■ Task brief
Repeat the records. Leave nothing out.

■ Data for processing
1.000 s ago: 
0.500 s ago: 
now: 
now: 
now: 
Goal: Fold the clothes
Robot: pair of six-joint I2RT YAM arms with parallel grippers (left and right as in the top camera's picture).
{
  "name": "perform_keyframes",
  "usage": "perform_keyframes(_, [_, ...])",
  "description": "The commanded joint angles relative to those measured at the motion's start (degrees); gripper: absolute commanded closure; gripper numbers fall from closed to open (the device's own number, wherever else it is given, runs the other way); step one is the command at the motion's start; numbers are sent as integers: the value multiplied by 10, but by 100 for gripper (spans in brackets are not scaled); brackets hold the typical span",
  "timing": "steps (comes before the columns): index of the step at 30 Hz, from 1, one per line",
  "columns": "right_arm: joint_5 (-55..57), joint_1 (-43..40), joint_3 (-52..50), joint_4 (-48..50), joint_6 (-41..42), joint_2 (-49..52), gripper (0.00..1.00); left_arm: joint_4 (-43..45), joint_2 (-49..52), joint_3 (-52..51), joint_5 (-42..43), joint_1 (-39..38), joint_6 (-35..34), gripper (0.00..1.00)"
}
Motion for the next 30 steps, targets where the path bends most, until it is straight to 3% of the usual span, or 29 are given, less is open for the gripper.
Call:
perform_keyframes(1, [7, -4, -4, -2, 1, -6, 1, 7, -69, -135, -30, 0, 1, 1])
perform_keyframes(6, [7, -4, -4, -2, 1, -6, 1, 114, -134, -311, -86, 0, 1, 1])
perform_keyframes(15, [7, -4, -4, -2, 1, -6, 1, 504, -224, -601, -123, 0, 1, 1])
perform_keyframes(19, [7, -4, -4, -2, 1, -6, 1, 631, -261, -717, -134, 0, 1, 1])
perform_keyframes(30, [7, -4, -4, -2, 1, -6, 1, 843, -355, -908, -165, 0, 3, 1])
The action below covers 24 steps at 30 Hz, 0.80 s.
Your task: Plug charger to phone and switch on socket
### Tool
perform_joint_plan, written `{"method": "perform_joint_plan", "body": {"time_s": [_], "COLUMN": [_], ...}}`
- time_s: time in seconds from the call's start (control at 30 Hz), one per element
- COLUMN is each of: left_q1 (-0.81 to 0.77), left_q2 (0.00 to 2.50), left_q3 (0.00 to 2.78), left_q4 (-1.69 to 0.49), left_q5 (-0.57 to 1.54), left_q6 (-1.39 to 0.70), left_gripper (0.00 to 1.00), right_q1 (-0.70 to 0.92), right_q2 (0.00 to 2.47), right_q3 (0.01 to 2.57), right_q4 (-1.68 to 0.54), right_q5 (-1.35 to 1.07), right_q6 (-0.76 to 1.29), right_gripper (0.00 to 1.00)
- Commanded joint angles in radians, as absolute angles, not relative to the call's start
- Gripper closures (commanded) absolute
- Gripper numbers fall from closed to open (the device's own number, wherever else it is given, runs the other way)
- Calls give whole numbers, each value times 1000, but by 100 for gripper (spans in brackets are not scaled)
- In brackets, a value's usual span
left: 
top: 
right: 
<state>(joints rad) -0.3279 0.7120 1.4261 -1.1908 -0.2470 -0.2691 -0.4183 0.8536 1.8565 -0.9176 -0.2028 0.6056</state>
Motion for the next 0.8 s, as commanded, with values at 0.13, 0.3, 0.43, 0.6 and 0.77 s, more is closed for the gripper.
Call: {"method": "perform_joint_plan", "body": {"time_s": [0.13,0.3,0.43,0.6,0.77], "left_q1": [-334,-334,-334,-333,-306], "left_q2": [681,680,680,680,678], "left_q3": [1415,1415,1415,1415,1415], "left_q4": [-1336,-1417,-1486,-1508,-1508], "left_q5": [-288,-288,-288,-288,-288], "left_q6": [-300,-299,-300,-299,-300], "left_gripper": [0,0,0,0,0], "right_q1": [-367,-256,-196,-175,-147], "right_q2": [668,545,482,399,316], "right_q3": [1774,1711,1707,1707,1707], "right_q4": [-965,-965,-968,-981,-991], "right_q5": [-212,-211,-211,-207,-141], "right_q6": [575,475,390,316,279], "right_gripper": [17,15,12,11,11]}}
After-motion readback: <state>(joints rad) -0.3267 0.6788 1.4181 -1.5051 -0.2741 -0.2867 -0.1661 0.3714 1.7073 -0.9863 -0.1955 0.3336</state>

■ Answer to this task
1.000 s ago: 
0.500 s ago: 
now: 
now: 
now: 
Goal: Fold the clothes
Robot: pair of six-joint I2RT YAM arms with parallel grippers (left and right as in the top camera's picture).
{
  "name": "perform_keyframes",
  "usage": "perform_keyframes(_, [_, ...])",
  "description": "The commanded joint angles relative to those measured at the motion's start (degrees); gripper: absolute commanded closure; gripper numbers fall from closed to open (the device's own number, wherever else it is given, runs the other way); step one is the command at the motion's start; numbers are sent as integers: the value multiplied by 10, but by 100 for gripper (spans in brackets are not scaled); brackets hold the typical span",
  "timing": "steps (comes before the columns): index of the step at 30 Hz, from 1, one per line",
  "columns": "right_arm: joint_5 (-55..57), joint_1 (-43..40), joint_3 (-52..50), joint_4 (-48..50), joint_6 (-41..42), joint_2 (-49..52), gripper (0.00..1.00); left_arm: joint_4 (-43..45), joint_2 (-49..52), joint_3 (-52..51), joint_5 (-42..43), joint_1 (-39..38), joint_6 (-35..34), gripper (0.00..1.00)"
}
Motion for the next 30 steps, targets where the path bends most, until it is straight to 3% of the usual span, or 29 are given, less is open for the gripper.
Call:
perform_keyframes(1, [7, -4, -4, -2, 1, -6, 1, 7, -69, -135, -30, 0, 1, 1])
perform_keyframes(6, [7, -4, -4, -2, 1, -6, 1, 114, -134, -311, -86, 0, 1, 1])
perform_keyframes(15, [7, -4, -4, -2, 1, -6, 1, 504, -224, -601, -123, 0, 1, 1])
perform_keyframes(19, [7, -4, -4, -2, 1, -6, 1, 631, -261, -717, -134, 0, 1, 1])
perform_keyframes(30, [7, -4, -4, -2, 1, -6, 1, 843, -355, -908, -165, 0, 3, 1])
The action below covers 24 steps at 30 Hz, 0.80 s.
Your task: Plug charger to phone and switch on socket
### Tool
perform_joint_plan, written `{"method": "perform_joint_plan", "body": {"time_s": [_], "COLUMN": [_], ...}}`
- time_s: time in seconds from the call's start (control at 30 Hz), one per element
- COLUMN is each of: left_q1 (-0.81 to 0.77), left_q2 (0.00 to 2.50), left_q3 (0.00 to 2.78), left_q4 (-1.69 to 0.49), left_q5 (-0.57 to 1.54), left_q6 (-1.39 to 0.70), left_gripper (0.00 to 1.00), right_q1 (-0.70 to 0.92), right_q2 (0.00 to 2.47), right_q3 (0.01 to 2.57), right_q4 (-1.68 to 0.54), right_q5 (-1.35 to 1.07), right_q6 (-0.76 to 1.29), right_gripper (0.00 to 1.00)
- Commanded joint angles in radians, as absolute angles, not relative to the call's start
- Gripper closures (commanded) absolute
- Gripper numbers fall from closed to open (the device's own number, wherever else it is given, runs the other way)
- Calls give whole numbers, each value times 1000, but by 100 for gripper (spans in brackets are not scaled)
- In brackets, a value's usual span
left: 
top: 
right: 
<state>(joints rad) -0.3279 0.7120 1.4261 -1.1908 -0.2470 -0.2691 -0.4183 0.8536 1.8565 -0.9176 -0.2028 0.6056</state>
Motion for the next 0.8 s, as commanded, with values at 0.13, 0.3, 0.43, 0.6 and 0.77 s, more is closed for the gripper.
Call: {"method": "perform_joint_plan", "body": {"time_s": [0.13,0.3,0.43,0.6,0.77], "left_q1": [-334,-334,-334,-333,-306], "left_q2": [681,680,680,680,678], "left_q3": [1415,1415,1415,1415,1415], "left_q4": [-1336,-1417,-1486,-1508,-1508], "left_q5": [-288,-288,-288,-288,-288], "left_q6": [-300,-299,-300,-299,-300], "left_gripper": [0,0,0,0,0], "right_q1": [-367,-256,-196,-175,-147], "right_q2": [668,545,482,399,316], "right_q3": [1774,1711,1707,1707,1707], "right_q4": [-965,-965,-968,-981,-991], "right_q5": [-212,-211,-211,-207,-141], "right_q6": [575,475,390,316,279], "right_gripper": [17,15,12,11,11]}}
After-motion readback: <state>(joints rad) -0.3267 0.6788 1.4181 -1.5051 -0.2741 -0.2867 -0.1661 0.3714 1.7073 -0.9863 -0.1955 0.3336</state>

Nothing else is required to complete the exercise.